(P26-053-25) Herniarin, 7-Methoxycoumarin, Alleviates Muscle Atrophy in Dexamethasone-Induced C2C12 Cells by Modulating sirtuin1 and PGC1α

Objectives: Skeletal muscle atrophy, characterized by a reduction in muscle mass and muscle strength, is an important issue in the state of sarcopenia. Herniarin, one of the naturally-occurring coumarin derivatives, exhibits a variety of beneficial properties such as anticancer, anti-inflammatory, and antidiabetic. However, the effects of herniarin on skeletal muscle atrophy are not yet known. This study aimed to investigate the protective effects of herniarin against dexamethasone-induced muscle atrophy in C2C12 myotubes.

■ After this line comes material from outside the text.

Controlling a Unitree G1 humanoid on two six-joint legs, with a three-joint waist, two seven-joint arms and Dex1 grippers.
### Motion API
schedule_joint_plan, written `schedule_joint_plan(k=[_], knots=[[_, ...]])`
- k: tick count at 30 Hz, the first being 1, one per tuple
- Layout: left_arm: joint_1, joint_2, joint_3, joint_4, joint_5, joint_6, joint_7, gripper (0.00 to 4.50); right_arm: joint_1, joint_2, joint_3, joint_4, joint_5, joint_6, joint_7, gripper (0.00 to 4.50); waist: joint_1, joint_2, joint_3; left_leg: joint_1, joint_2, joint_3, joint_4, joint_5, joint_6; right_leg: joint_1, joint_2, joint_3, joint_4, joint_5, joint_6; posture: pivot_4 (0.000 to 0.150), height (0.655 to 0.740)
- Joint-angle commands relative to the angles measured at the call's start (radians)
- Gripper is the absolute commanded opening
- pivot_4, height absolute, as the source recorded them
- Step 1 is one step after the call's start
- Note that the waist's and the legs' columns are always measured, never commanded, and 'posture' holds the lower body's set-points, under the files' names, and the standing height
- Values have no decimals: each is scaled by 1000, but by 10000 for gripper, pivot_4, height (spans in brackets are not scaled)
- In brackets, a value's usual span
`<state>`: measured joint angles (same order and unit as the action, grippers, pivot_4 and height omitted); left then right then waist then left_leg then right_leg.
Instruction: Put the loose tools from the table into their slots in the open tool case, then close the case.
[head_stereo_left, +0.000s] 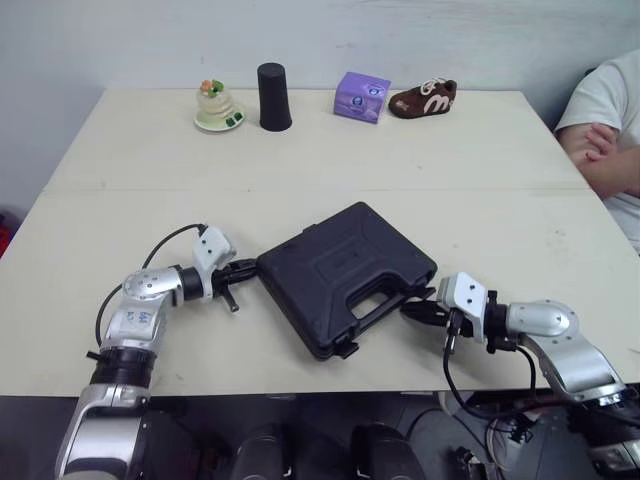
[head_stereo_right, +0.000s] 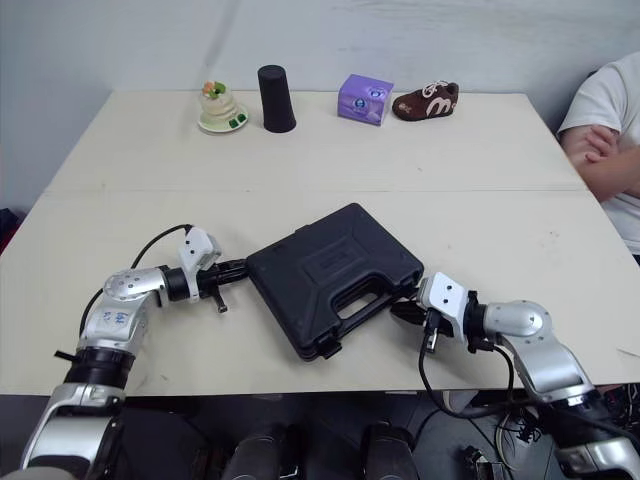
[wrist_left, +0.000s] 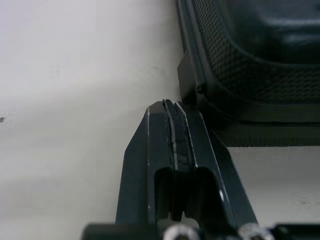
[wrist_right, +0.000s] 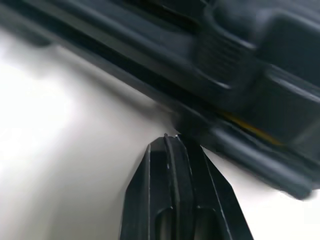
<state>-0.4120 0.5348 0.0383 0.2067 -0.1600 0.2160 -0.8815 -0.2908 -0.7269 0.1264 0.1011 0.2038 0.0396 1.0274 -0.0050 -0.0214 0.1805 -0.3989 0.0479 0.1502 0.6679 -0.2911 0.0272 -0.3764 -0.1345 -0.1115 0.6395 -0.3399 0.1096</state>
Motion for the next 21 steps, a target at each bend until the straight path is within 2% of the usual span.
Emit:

Methods: C2C12 myoblasts were differentiated into myotubes by culture with a media containing 2% horse serum for 6 days. Subsequently, the differentiated myotubes were treated with 0.2 mM dexamethasone and 1-20 μM herniarin for 24 h.

Results: Herniarin significantly enhanced the viability of myotubes treated with dexamethasone, demonstrating its protective effects against muscle atrophy. Herniarin reduced the induction of forkhead box class O3a (Foxo3a), a key transcription factor of muscle atrophy-related genes. In addition, this compound suppressed the expression of sirtuin1 (Sirt1) and peroxisome proliferator-activated receptor γ coactivator 1-alpha (PGC1α), which are regulators of Foxo3a and control cellular stress responses. Furthermore, herniarin enhanced the activation of mTOR involved in regulating protein synthesis.

Conclusions: Herniarin protects against dexamethasone-induced skeletal muscle atrophy by improving skeletal muscle cell viability, inhibiting muscle atrophy-related gene expression, and modulating key signaling pathways including Sirt1, PGC1α, and mTOR.

Funding Sources: This research was supported by the Basic Science Research Program through the National Research Foundation of Korea, RS-2021-NR060133 and 2022R1A2B5B01001861.